Study identifies critical enzyme as potential target for treating male infertility
Mar 28, 2020
Washington D.C. [USA], Mar 28 : Researchers in a recent study have identified an enzyme that plays a crucial role in maintaining the chromosomal pairing during the pachytene stage of meiosis -- the process of making sperm. Without this protein, named SKP1, meiosis cannot proceed to metaphase, the next major developmental stage involved in generating sperm cells.
While some of our body's cells divide in a matter of hours, meiosis alone takes about 14 days from start to finish. And fully six of those days are spent in the stage known as the pachytene when pairs of chromosomes from an individual's mother and father align and connect.
The study was published in Science Advances.
"This stage is really important because the pair needs to be aligned for the exchange of genetic material between those two chromosomes," says P Jeremy Wang, a biologist in Penn's School of Veterinary Medicine.

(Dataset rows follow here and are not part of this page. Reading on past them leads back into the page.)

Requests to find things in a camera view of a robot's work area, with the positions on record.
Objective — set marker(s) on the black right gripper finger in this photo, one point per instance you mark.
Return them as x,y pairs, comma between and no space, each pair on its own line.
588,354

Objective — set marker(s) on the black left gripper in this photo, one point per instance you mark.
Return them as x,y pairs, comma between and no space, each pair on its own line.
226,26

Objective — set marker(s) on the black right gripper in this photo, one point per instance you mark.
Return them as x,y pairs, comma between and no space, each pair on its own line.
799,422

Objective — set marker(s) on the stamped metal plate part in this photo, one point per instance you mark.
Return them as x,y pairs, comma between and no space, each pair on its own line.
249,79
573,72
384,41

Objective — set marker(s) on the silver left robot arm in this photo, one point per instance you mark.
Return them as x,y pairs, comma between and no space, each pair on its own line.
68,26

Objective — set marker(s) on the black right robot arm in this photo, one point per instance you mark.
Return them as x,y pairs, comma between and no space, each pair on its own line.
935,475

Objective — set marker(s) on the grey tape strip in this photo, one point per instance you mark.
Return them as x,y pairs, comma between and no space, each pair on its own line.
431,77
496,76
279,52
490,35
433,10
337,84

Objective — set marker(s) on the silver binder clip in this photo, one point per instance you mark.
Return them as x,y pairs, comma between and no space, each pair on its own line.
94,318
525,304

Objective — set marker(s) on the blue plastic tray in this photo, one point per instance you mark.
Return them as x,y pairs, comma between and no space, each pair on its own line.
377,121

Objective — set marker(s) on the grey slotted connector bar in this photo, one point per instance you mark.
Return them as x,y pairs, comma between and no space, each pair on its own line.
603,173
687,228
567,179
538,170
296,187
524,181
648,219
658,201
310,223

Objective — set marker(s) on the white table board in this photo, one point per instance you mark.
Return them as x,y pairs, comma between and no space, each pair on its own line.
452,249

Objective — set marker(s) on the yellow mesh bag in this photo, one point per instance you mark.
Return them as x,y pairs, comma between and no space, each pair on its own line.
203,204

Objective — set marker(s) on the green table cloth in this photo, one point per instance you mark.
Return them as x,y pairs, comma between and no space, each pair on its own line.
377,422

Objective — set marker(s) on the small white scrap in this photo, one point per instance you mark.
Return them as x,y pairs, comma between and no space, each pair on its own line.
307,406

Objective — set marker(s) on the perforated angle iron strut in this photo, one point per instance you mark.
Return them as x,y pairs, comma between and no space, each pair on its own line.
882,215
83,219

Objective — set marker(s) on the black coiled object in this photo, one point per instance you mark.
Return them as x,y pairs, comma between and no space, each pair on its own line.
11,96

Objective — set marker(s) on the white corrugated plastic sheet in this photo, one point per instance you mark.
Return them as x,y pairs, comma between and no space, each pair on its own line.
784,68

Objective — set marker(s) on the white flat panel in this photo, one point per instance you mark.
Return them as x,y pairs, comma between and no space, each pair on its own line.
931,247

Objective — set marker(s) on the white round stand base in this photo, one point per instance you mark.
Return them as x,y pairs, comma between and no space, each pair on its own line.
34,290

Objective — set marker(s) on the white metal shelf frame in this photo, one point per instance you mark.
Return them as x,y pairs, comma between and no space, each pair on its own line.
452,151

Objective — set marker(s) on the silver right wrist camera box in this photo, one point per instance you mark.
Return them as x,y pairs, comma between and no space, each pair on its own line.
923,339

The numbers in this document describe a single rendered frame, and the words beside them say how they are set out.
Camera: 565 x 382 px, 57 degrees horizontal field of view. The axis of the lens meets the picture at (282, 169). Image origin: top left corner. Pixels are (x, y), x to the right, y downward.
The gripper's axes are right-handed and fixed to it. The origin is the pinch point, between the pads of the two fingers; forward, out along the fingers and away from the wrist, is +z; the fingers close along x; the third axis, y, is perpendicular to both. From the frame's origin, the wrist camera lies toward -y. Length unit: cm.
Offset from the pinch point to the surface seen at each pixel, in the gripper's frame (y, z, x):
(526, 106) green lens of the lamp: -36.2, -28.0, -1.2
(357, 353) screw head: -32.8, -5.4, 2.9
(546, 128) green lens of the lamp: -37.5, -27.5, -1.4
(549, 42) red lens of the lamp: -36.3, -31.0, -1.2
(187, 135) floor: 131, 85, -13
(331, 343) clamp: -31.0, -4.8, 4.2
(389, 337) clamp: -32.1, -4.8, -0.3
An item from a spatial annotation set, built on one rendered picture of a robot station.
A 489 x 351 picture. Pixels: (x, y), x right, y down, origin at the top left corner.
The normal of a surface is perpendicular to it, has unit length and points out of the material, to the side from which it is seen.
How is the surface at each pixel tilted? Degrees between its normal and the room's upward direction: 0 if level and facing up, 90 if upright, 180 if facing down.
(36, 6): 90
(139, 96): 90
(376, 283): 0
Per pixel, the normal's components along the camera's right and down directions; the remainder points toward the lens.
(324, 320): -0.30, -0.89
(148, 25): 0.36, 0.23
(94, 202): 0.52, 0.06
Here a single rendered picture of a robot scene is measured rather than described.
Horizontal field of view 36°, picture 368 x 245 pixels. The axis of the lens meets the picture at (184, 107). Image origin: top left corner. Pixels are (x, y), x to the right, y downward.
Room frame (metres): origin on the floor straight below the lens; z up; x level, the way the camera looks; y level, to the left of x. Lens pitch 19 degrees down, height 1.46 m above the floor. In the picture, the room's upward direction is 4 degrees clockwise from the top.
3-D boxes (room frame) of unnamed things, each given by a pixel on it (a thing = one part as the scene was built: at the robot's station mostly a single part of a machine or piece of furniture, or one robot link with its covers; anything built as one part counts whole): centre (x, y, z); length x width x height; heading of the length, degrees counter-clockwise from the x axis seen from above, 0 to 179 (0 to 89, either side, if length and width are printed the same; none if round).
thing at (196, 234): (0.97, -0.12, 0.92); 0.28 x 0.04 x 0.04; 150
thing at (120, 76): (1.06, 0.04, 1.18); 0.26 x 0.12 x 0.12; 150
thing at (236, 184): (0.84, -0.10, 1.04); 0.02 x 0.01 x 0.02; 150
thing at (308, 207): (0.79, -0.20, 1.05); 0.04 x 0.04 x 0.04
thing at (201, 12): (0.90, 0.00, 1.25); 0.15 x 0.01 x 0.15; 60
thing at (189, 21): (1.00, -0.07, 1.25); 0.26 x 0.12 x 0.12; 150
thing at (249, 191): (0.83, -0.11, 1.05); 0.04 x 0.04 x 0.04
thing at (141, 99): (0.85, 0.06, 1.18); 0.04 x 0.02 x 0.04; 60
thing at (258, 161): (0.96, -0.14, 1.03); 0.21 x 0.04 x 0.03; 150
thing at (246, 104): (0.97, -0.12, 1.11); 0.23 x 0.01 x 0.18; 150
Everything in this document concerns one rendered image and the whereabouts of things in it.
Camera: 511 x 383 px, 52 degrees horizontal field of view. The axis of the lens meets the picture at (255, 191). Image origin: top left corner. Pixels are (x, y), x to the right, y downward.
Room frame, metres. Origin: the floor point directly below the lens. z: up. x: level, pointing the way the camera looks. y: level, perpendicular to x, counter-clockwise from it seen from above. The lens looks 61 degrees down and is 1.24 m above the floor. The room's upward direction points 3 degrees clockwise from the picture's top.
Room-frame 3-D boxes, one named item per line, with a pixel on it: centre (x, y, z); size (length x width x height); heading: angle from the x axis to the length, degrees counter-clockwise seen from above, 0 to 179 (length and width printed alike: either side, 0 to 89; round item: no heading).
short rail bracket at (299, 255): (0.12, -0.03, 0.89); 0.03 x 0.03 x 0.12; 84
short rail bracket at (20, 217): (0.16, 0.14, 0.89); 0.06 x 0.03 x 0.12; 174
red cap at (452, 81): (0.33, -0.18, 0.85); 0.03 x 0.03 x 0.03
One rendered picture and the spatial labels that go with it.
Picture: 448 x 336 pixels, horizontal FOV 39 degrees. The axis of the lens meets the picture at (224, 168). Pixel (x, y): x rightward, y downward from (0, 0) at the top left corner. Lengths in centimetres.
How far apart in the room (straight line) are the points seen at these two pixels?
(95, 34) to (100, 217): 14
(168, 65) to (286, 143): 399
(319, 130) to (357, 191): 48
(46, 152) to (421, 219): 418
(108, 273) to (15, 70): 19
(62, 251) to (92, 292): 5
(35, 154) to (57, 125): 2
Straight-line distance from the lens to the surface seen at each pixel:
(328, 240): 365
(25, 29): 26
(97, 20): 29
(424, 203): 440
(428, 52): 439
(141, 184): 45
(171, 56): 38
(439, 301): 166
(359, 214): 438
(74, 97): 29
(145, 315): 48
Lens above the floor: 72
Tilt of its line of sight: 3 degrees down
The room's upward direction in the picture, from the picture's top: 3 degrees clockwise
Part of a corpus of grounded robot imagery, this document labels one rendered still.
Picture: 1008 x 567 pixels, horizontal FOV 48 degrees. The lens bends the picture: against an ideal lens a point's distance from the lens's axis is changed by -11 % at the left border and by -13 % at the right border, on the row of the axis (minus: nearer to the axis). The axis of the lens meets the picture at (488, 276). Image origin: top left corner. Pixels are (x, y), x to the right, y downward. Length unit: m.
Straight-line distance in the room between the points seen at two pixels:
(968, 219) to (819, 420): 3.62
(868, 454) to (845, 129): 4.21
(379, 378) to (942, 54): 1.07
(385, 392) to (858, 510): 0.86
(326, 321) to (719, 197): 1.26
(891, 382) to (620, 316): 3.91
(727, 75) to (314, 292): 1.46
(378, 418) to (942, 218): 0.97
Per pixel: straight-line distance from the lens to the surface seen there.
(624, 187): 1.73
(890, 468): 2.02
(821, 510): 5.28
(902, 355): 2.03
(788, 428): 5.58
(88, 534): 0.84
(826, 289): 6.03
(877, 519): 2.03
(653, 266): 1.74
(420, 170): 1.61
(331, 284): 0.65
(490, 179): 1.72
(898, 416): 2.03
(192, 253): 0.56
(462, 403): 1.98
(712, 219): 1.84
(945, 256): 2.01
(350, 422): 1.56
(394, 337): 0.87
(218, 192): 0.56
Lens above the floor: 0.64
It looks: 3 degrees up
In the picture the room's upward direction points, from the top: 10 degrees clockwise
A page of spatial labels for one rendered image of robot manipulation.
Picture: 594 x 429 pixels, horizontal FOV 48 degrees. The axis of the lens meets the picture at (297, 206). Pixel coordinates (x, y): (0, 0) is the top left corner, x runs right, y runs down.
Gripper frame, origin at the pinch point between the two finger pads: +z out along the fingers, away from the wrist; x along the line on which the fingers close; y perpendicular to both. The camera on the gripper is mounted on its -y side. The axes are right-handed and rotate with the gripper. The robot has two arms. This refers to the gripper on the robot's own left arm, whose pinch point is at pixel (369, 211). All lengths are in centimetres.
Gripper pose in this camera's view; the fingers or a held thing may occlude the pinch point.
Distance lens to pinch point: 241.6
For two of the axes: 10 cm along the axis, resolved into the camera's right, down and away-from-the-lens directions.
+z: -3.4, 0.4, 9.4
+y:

"If anything goes wrong at this stage, it can cause a defect in meiosis and problems in the resulting sperm, leading to infertility, pregnancy loss, or birth defects."
The finding may help overcome hurdles that have stood in the way of treating certain forms of male infertility, in which a man makes no sperm but in whom sperm's precursor cells, spermatogonia, can be found.
"Reproductive technologies like in vitro fertilization have made a huge difference for infertile patients, but the male needs to have at least some sperm," says Wang.
"If the male has no sperm, then the only option is to use donor sperm. But if you can find these spermatogonia, the pre-meiotic germ cells, they could be induced to go through meiosis and make sperm. So SKP1 could be part of the solution to ensuring meiosis continues."
Wang is also hopeful that his findings could aid in basic research on sperm development that his and many other labs pursue.
"Right now we use animals to do our research; we don't have a cell culture system to produce sperm," he says. "Manipulating SKP1 and the pathway in which it acts could allow us to set up an in vitro system to produce sperm artificially, which would be a boon for our studies."
The publication represents nearly a decade of work, led by Wang's postdoctoral researcher Yongjuan Guan, with major contributions from former postdoc Mengcheng Luo.
The team began focusing on SKP1 after conducting a screening test to look for proteins found in the area where the paired chromosomes come together during the pachytene stage of meiosis. From earlier studies, the researchers knew that SKP1 also plays a role in cell division in cells throughout the body, not just sperm and eggs. Without it, cells die.
That fact forced the Penn Vet team to get creative to understand the protein's function. Unable to simply eliminate it, they created a model system in mice in which they could turn off the protein only in the germ cells and only in adulthood.
"Taking this inducible, germ-cell-specific model, we found that taking away SKP1 caused the chromosomes to prematurely separate," says Wang.
While the normal alignment process in the pachytene stage takes six days in mice, in the cells that lost SKP1 the paired chromosomes separated far earlier.
Scientists had hypothesized the existence of a metaphase competence factor, or some protein required for a cell to enter metaphase. Wang believes that SKP1 is it.
While introducing a compound known as okadaic acid to sperm precursor cells can coax them into an early entrance to metaphase, cells lacking SKP1 did not progress to metaphase.
Experiments in developing eggs showed the researchers that SKP1 is also required for females to maintain viable eggs. Oocytes, the cells that develop through meiosis to form mature eggs, that lacked SKP1 developed misaligned chromosomes and many eventually were lost.